## WORK ORDER
Give again, word for word, each line from the top of the listing through the line that holds "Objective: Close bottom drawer".

Top of DATA SHOWN

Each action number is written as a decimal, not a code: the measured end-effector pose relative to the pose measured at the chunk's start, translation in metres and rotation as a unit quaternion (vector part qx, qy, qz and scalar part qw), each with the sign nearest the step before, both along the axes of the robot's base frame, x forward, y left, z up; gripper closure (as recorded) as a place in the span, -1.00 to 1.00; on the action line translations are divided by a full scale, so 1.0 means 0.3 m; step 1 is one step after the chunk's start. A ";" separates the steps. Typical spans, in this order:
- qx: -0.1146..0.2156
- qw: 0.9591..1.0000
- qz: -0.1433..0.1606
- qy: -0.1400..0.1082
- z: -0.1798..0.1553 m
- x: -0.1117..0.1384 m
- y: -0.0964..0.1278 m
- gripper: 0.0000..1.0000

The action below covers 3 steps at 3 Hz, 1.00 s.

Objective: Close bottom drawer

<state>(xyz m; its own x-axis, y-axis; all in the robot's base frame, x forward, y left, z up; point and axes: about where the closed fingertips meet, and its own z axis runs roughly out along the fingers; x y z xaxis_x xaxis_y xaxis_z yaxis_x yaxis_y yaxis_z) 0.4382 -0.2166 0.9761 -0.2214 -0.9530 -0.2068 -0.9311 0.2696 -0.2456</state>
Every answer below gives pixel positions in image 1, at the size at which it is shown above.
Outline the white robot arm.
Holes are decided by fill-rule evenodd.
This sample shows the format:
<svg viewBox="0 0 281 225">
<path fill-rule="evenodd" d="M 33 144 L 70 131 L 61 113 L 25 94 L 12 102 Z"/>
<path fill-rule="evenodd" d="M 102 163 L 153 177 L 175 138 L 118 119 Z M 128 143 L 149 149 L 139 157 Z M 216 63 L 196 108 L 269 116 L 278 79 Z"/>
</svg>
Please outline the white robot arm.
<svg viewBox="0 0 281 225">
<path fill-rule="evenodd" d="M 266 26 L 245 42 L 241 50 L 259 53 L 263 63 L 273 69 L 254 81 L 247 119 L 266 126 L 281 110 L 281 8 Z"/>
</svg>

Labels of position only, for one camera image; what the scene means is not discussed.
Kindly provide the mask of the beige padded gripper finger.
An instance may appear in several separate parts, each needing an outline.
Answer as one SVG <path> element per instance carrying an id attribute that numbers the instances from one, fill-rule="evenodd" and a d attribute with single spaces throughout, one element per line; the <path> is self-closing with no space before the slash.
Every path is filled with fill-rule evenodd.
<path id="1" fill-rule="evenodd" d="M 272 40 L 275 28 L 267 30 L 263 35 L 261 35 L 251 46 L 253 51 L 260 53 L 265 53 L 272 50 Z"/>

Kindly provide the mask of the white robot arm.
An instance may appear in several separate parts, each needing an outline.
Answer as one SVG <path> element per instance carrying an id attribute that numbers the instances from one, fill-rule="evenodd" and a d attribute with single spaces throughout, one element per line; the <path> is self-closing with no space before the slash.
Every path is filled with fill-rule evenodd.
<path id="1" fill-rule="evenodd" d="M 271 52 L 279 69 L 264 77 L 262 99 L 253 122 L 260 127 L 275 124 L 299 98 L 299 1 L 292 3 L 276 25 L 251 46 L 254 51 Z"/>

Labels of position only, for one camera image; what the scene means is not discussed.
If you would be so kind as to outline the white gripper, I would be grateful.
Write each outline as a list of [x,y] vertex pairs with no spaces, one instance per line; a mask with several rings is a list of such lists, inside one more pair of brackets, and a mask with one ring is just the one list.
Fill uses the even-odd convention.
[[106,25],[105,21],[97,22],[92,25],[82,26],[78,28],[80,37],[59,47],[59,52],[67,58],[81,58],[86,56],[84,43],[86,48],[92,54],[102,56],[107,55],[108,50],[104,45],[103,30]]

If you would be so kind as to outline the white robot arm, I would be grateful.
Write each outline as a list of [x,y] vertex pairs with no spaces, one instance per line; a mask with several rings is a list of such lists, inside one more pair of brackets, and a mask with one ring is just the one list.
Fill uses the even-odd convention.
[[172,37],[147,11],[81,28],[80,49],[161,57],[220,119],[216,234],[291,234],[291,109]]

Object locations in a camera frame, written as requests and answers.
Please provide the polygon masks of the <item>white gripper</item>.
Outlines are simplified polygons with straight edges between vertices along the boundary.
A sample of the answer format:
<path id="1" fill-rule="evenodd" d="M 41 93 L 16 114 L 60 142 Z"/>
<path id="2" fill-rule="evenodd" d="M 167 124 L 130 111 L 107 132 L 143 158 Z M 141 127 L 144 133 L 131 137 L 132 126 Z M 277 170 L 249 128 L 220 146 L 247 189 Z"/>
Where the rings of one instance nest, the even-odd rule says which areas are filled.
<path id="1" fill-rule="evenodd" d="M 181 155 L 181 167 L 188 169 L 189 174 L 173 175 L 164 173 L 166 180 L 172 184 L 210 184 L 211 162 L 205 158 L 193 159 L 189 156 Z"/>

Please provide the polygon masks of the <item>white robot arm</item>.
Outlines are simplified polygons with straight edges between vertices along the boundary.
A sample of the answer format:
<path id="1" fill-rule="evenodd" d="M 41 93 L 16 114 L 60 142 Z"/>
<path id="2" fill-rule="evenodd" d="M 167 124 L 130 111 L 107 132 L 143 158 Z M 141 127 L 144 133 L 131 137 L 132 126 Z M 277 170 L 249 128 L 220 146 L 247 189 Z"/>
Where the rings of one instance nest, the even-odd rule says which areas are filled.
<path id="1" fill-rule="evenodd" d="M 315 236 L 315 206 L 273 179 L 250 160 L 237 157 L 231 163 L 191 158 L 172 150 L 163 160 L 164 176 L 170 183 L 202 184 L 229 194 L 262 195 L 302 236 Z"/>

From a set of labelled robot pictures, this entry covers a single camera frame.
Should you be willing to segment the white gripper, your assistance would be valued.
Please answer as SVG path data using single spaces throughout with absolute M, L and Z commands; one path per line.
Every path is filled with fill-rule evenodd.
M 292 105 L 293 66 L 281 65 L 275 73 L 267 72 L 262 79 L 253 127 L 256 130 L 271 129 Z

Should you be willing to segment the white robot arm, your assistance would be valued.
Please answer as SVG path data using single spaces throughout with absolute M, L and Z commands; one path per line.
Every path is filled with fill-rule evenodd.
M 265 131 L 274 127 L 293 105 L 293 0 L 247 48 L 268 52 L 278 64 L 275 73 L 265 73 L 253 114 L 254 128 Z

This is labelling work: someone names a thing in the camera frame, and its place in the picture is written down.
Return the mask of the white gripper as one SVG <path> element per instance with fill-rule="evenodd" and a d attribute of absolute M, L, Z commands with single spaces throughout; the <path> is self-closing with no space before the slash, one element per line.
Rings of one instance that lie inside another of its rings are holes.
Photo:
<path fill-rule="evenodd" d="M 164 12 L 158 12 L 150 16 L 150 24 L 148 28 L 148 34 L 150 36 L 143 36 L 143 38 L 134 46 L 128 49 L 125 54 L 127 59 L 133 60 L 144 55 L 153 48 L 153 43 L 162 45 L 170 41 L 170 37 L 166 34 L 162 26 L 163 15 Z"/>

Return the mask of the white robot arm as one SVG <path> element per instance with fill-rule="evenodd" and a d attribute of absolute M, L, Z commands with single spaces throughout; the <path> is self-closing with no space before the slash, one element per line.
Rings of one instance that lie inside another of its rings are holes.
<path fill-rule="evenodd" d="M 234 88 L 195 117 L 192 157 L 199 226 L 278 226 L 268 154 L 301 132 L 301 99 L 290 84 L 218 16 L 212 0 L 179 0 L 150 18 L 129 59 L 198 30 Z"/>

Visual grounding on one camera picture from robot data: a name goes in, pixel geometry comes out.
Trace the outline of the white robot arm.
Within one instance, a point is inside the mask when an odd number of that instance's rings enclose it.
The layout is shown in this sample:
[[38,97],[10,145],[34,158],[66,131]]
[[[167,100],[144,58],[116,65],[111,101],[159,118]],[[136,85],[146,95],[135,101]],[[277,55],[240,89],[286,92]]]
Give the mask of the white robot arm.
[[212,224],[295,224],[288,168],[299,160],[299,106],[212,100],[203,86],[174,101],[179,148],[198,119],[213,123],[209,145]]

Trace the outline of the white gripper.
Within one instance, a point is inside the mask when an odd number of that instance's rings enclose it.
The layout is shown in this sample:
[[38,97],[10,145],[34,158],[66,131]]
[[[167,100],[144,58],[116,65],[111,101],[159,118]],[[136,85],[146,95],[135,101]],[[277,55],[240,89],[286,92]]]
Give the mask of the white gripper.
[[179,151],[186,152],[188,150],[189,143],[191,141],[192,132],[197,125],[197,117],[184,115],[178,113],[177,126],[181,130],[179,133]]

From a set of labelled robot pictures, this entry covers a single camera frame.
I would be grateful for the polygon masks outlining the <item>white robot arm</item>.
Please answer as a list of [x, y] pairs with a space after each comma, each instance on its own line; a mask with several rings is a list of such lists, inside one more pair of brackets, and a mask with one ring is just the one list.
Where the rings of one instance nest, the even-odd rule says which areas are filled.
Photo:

Bottom of DATA SHOWN

## SOLUTION BELOW
Each action number is written as a decimal, not a code: the measured end-effector pose relative to the pose measured at the chunk's start, translation in metres and rotation as a unit quaternion (vector part qx, qy, qz and scalar part qw), each with the sign nearest the step before, both along the axes of the robot's base frame, x forward, y left, z up; gripper closure (as recorded) as a place in the span, -1.00 to 1.00; on the action line translations are divided by a full scale, so 1.0 means 0.3 m; step 1 is one step after the chunk's start. A ";" separates the steps. Typical spans, in this order:
- qx: -0.1146..0.2156
- qw: 0.9591..1.0000
- qz: -0.1433..0.1606
- qy: -0.1400..0.1082
- z: -0.1798..0.1553 m
- x: -0.1117..0.1384 m
- y: -0.0964..0.1278 m
- gripper: 0.0000..1.0000

The action below covers 3 steps at 3 Hz, 1.00 s.

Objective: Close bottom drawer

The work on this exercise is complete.